- EXERCISE OBJECTIVE
Report the count of lines with "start" in the data below, and no other words.

- DATA EXTRACT
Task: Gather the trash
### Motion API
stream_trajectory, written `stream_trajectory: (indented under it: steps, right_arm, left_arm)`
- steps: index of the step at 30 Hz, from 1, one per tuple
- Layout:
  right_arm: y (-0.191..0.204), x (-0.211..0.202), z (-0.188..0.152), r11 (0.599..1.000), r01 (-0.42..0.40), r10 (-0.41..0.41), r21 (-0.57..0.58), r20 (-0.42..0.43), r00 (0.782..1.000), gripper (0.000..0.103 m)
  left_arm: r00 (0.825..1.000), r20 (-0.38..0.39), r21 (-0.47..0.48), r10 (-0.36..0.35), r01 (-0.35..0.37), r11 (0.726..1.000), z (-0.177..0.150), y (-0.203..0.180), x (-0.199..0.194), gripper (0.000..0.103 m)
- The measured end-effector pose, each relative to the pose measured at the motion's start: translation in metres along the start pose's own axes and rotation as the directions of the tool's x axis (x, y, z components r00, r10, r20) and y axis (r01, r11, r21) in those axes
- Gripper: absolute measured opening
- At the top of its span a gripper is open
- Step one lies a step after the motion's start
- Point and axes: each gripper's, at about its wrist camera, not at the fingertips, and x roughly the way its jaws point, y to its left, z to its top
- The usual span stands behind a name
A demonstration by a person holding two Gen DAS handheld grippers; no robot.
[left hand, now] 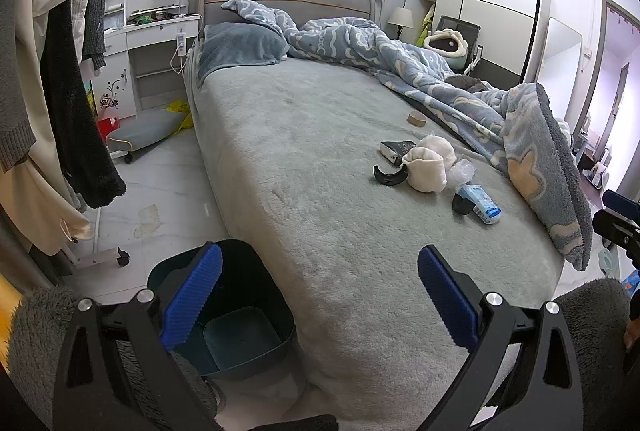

- RESULT BELOW
2